## [What the task asks]
Which lines in the records below hold the word "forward"? Copy each of them.

++++

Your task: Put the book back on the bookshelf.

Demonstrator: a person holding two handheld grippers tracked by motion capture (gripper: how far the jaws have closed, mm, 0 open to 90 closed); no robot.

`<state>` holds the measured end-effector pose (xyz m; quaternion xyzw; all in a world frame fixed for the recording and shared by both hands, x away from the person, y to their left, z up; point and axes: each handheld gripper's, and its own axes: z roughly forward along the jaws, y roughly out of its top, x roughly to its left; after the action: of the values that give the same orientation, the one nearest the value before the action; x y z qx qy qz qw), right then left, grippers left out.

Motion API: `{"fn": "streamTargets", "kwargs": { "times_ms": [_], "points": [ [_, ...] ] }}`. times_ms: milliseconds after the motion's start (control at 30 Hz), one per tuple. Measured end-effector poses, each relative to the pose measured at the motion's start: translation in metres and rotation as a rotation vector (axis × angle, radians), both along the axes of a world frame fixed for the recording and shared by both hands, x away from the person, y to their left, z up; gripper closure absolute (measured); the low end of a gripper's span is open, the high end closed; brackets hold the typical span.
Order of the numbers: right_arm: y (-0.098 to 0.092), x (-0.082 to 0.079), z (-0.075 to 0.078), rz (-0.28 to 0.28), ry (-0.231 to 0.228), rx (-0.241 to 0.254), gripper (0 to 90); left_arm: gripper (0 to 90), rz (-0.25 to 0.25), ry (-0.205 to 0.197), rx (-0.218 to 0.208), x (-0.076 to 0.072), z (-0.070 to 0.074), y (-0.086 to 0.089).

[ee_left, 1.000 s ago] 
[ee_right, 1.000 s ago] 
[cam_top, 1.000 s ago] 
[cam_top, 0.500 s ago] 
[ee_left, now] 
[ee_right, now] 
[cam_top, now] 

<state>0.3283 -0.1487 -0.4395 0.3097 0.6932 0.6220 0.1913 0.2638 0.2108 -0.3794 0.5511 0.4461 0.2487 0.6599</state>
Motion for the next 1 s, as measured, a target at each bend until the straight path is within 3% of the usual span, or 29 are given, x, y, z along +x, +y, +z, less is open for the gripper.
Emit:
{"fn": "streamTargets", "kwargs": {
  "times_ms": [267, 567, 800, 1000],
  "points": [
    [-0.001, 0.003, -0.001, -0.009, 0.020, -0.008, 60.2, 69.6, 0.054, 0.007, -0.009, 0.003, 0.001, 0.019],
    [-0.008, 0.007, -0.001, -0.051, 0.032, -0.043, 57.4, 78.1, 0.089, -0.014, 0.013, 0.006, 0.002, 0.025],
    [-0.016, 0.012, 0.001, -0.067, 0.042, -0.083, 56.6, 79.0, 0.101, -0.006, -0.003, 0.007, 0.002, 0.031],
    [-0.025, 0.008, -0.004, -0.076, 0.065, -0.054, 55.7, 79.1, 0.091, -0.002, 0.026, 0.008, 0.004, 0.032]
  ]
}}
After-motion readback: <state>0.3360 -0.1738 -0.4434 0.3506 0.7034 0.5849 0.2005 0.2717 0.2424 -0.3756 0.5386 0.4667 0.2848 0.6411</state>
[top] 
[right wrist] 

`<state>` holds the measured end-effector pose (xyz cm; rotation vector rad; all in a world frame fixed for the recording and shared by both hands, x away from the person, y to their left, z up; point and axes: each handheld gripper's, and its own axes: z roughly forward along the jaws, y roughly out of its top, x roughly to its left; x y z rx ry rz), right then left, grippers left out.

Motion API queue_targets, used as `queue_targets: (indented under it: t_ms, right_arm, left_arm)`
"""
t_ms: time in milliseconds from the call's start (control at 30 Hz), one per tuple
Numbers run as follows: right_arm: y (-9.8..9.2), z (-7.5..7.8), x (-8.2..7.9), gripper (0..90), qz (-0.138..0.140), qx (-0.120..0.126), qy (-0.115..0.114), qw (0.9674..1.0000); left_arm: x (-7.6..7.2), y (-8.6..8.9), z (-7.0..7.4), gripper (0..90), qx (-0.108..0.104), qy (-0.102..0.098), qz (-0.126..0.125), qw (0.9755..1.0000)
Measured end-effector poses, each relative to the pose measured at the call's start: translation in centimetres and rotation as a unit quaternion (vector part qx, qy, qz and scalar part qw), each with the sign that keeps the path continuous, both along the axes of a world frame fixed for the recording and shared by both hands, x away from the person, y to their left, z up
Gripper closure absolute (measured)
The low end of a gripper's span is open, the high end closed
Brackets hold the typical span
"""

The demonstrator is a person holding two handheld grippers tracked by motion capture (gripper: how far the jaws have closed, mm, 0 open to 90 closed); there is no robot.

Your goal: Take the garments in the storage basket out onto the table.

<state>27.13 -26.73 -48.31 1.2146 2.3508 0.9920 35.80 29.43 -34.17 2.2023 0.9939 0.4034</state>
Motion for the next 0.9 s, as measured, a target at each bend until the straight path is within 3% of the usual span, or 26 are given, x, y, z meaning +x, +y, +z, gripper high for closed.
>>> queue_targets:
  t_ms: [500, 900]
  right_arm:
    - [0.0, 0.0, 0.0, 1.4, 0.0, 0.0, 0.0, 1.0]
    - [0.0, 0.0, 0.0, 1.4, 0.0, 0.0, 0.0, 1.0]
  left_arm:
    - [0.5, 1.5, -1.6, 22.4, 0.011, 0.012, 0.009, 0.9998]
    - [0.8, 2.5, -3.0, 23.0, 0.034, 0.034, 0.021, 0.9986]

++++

## [Finished task]
`<state>` holds the measured end-effector pose (xyz m; quaternion xyzw; all in a world frame fixed for the recording and shared by both hands, x away from the person, y to their left, z up; point and axes: each handheld gripper's, and its own axes: z roughly forward along the jaws, y roughly out of its top, x roughly to its left; after the action: of the values that give the same orientation, the one nearest the value before the action; x y z qx qy qz qw), right then left, grippers left out.
`<state>` holds the measured end-effector pose (xyz cm; rotation vector rad; all in a world frame fixed for the recording and shared by both hands, x away from the person, y to their left, z up; point and axes: each handheld gripper's, and its own axes: z roughly forward along the jaws, y roughly out of its top, x roughly to its left; x y z rx ry rz), right then left, grippers left out.

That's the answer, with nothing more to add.